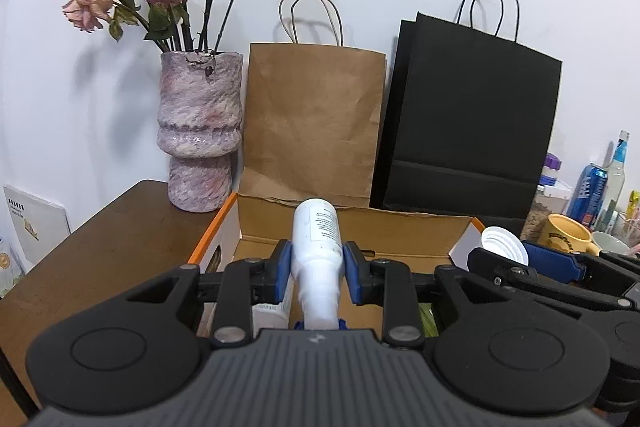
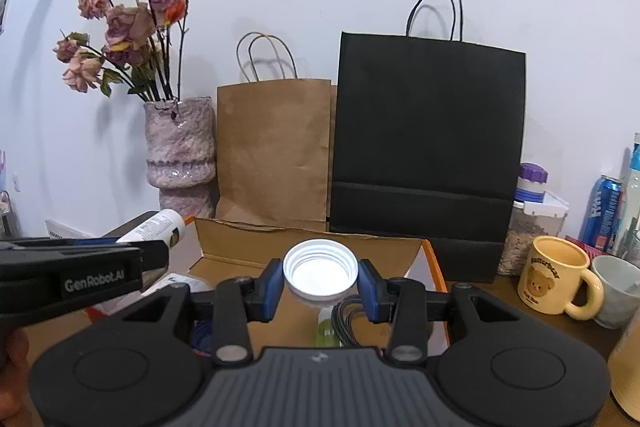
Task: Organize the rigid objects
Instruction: 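Carry the white lid and white tube over the red box with both tools, then open the left tool dropping the tube while the right tool releases the lid into the box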
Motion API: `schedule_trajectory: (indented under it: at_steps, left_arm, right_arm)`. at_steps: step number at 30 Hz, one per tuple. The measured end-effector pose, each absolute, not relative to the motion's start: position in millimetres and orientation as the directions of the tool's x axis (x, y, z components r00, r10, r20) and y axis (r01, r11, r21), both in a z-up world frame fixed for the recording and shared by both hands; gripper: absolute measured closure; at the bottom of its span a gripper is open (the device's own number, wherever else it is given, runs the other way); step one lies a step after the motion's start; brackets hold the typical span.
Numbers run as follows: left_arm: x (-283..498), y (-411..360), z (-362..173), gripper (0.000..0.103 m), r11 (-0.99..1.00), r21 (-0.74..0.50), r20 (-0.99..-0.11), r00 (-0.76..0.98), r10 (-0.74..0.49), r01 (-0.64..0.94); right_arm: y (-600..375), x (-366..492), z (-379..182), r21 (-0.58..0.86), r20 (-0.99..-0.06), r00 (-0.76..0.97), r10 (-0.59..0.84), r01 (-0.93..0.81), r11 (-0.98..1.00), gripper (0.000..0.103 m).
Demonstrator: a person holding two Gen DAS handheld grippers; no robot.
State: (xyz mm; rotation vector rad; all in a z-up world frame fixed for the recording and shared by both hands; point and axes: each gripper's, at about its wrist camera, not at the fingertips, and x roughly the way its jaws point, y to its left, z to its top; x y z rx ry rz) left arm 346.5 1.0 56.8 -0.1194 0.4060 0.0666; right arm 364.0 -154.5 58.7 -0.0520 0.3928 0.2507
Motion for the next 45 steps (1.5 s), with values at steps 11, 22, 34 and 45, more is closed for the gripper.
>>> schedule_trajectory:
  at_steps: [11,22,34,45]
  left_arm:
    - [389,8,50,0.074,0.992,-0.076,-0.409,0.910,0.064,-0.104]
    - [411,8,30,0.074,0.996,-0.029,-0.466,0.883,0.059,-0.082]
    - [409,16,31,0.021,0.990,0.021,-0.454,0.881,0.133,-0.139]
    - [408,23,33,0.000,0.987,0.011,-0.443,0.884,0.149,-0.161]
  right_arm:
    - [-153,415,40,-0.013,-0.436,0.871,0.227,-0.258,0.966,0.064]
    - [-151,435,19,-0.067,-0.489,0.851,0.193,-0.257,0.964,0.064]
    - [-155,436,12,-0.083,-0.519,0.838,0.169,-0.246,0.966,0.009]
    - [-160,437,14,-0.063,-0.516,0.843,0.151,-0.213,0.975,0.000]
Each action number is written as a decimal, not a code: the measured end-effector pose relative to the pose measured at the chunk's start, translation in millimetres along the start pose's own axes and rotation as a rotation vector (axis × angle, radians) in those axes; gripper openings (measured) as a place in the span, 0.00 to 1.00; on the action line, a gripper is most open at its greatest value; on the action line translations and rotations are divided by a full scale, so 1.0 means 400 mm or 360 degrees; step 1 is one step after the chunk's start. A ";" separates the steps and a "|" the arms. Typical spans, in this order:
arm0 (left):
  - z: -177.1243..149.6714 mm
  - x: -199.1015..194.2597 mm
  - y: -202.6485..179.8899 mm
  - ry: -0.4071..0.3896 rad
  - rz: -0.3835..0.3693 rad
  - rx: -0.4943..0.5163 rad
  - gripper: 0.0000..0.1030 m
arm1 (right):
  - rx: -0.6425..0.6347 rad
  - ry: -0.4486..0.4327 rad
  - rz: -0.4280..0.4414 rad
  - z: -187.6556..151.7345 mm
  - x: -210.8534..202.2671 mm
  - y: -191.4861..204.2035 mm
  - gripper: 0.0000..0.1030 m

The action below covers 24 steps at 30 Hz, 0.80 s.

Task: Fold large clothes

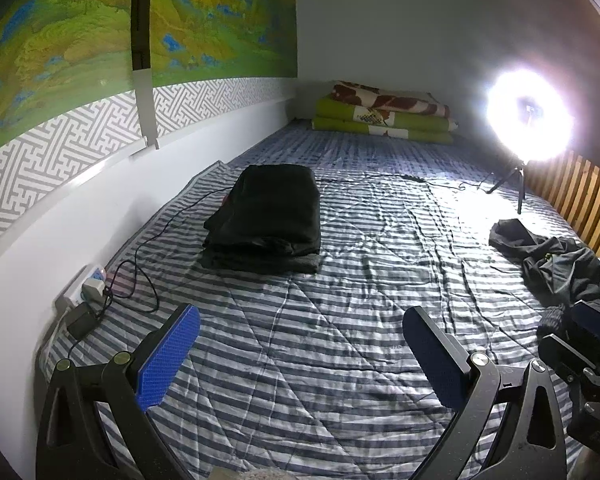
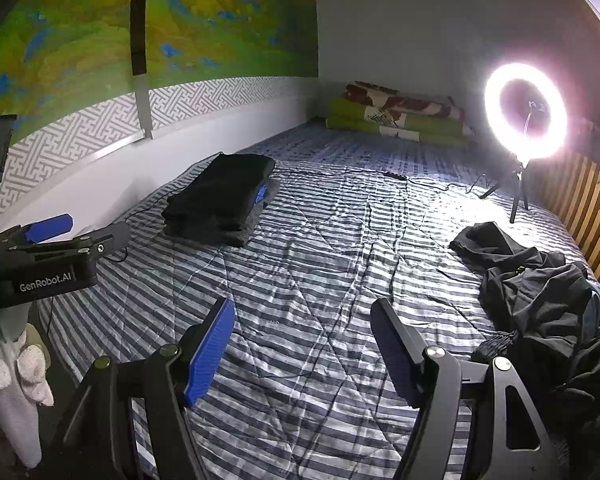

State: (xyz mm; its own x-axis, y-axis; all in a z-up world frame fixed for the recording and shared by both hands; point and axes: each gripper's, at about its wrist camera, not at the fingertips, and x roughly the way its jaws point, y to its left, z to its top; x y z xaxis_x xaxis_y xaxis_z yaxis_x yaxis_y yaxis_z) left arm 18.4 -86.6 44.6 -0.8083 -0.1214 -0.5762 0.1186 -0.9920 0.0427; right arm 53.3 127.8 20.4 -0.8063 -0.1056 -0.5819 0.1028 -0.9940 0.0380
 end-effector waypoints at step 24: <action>-0.001 0.005 0.000 0.0013 -0.0016 0.0007 1.00 | -0.0024 -0.0004 -0.0017 -0.001 -0.001 0.013 0.65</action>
State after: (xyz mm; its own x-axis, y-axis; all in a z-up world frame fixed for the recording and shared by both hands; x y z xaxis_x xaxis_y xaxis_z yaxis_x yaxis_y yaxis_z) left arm 16.9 -87.0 43.1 -0.8048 -0.1110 -0.5831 0.1076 -0.9934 0.0405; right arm 54.3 122.7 20.4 -0.8090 -0.0948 -0.5802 0.1027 -0.9945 0.0192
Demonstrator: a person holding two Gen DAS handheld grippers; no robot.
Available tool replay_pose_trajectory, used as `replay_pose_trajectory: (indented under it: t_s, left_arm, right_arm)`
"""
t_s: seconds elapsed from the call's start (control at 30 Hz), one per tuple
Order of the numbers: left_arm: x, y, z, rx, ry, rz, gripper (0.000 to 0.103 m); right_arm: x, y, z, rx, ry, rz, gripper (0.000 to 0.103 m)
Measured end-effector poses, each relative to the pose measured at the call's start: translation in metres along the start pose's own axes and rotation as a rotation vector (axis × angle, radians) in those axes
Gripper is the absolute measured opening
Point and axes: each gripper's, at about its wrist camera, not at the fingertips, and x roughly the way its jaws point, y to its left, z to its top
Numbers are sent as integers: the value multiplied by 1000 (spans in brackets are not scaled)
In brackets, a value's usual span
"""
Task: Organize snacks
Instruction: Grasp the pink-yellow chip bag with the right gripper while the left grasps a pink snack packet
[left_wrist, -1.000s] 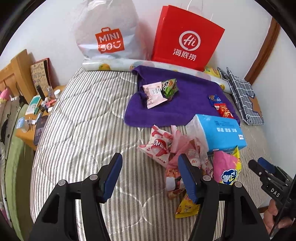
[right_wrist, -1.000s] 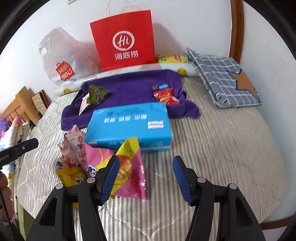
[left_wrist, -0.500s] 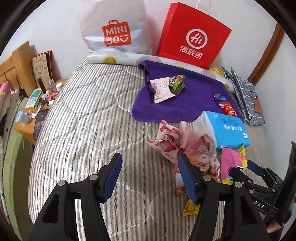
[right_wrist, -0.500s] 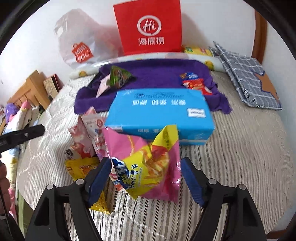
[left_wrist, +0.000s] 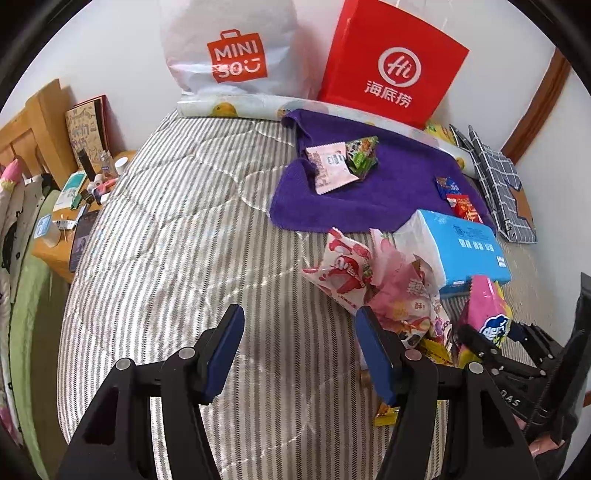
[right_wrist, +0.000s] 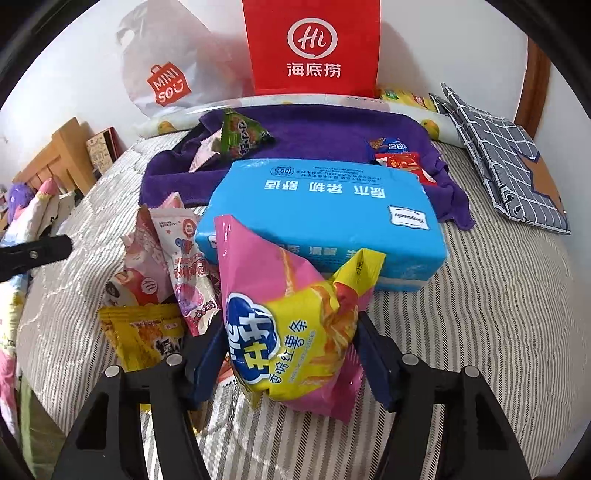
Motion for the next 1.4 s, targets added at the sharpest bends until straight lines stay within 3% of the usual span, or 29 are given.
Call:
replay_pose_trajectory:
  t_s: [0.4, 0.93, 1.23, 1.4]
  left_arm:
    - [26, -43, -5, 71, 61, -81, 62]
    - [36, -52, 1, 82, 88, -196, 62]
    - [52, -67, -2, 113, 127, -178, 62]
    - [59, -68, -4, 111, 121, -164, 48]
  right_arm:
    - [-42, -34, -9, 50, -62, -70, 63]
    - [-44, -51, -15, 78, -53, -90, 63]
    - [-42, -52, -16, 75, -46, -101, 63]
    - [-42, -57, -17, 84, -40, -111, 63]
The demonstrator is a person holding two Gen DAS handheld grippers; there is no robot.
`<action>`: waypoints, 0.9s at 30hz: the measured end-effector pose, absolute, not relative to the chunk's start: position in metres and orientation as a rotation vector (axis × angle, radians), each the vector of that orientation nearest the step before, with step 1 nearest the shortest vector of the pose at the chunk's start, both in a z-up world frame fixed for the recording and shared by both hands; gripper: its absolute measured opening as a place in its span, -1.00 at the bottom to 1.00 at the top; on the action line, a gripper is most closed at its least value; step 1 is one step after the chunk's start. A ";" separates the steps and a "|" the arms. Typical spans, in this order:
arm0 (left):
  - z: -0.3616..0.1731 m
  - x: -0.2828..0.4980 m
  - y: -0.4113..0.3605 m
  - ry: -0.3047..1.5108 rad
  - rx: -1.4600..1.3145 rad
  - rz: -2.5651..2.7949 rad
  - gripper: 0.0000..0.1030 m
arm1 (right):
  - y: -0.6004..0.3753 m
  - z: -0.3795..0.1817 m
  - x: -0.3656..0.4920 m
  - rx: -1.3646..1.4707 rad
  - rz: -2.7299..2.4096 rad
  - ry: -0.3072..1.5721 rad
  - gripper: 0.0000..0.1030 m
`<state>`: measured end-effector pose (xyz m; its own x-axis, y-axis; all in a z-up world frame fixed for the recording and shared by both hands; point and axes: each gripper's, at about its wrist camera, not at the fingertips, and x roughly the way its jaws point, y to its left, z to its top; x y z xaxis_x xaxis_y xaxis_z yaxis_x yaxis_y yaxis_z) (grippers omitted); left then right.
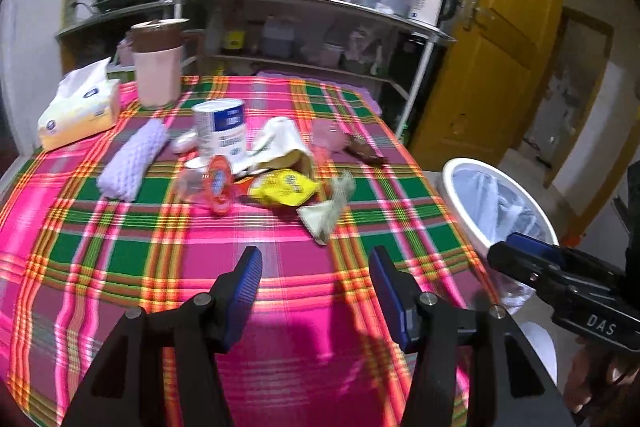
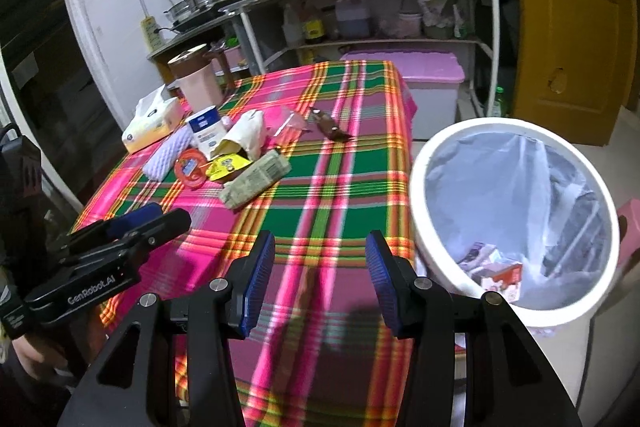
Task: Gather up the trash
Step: 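Move both tools back to the table toward the remaining trash, then grasp the clear plastic cup with the left tool while the right tool grasps the paper packet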
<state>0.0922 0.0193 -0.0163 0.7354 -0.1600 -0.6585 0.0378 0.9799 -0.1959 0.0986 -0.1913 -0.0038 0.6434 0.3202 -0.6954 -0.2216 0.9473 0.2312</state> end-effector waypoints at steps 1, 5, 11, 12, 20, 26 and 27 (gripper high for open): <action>-0.016 0.093 0.022 0.738 -0.176 -0.100 0.08 | -0.188 -0.004 0.101 0.129 0.317 0.818 -0.06; -0.018 0.100 0.044 0.737 -0.198 -0.048 0.08 | -0.176 -0.007 0.110 0.132 0.344 0.830 -0.06; -0.021 0.109 0.074 0.736 -0.239 0.007 0.14 | -0.156 -0.012 0.129 0.131 0.379 0.854 -0.06; -0.022 0.110 0.077 0.736 -0.242 0.010 0.14 | -0.152 -0.013 0.132 0.133 0.385 0.860 -0.06; -0.026 0.123 0.097 0.740 -0.260 0.022 0.14 | -0.124 -0.025 0.164 0.147 0.409 0.902 -0.06; -0.029 0.136 0.103 0.749 -0.273 0.011 0.21 | -0.109 -0.039 0.189 0.157 0.392 0.937 -0.06; -0.030 0.139 0.104 0.752 -0.278 0.007 0.22 | -0.107 -0.041 0.192 0.158 0.388 0.943 -0.06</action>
<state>0.1392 0.1036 -0.0303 0.7319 -0.0925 -0.6751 -0.1054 0.9634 -0.2463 0.1918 -0.1075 -0.0414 0.5245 0.3904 -0.7566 -0.2546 0.9199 0.2982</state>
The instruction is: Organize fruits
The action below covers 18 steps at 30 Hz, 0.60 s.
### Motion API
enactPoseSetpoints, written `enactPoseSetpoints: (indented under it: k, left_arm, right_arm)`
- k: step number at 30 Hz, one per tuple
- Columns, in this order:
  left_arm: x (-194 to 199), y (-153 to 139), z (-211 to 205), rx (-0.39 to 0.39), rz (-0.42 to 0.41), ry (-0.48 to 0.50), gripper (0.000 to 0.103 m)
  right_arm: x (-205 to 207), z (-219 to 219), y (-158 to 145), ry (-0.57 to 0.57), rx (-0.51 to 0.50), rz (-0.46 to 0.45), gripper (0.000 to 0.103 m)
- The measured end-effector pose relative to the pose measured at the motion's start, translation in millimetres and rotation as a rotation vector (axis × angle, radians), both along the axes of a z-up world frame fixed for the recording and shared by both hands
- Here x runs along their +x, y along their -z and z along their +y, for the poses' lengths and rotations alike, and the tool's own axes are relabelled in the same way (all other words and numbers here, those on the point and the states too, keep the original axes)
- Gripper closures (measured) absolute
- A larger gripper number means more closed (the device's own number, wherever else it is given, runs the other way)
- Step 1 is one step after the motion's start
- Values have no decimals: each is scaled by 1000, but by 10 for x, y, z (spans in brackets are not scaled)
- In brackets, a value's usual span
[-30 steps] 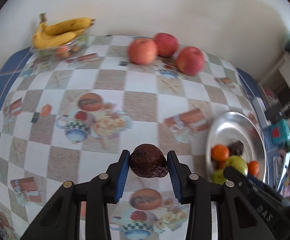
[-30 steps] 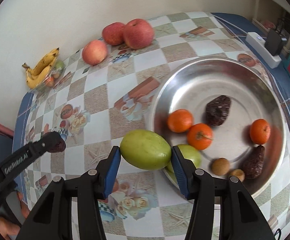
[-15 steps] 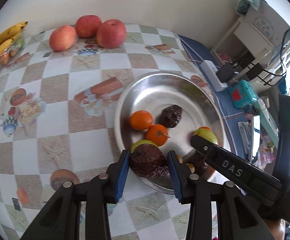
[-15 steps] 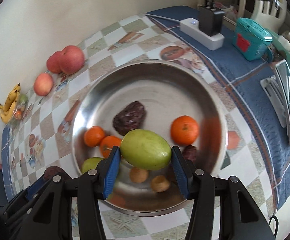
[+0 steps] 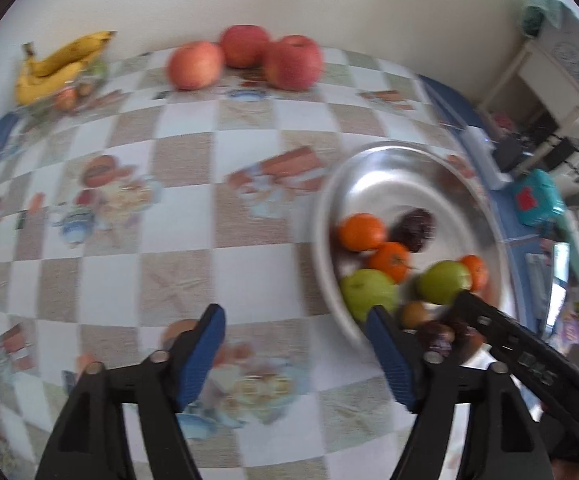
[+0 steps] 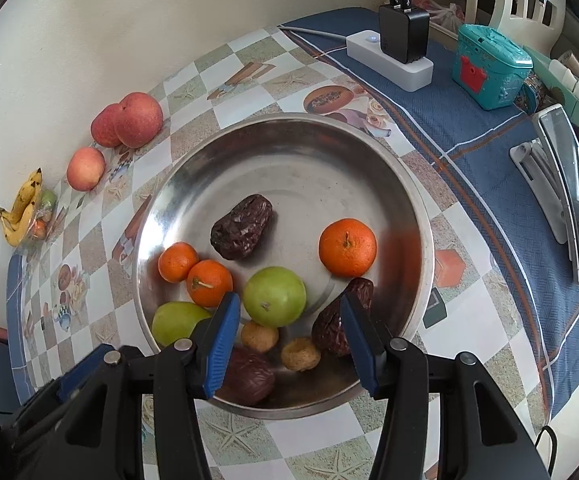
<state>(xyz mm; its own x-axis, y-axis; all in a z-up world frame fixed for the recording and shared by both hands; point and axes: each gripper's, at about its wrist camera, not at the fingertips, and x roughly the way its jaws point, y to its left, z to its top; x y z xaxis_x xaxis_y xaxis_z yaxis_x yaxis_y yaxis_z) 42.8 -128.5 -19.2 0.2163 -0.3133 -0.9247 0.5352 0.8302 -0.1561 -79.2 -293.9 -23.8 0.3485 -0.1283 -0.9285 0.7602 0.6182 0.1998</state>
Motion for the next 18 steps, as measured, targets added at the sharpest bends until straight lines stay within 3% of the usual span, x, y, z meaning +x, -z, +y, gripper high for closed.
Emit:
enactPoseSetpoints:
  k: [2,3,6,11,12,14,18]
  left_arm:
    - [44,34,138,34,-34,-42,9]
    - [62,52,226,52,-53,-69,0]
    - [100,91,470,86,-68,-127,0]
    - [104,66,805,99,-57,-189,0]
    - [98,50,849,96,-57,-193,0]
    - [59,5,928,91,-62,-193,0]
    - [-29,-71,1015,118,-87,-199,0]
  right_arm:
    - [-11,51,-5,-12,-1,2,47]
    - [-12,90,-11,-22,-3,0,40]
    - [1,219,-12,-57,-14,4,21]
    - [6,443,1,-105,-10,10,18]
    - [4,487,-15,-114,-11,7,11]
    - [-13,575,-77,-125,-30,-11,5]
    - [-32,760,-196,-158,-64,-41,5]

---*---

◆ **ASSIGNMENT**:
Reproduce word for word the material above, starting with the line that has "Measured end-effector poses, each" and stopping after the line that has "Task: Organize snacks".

◆ **RESULT**:
Measured end-effector poses, each relative to the pose measured at the call's start: translation in metres along the start pose's own axes and rotation as a rotation vector (axis × angle, radians) in those axes
Gripper is the absolute measured opening
Point and axes: each gripper's, at about its wrist camera, not at the fingertips, and x roughly the way its jaws point, y to its left, z to its top
Numbers are sent as integers: the value multiplied by 1000 (spans in brackets are not scaled)
In brackets, a value's usual span
"""
Task: Organize snacks

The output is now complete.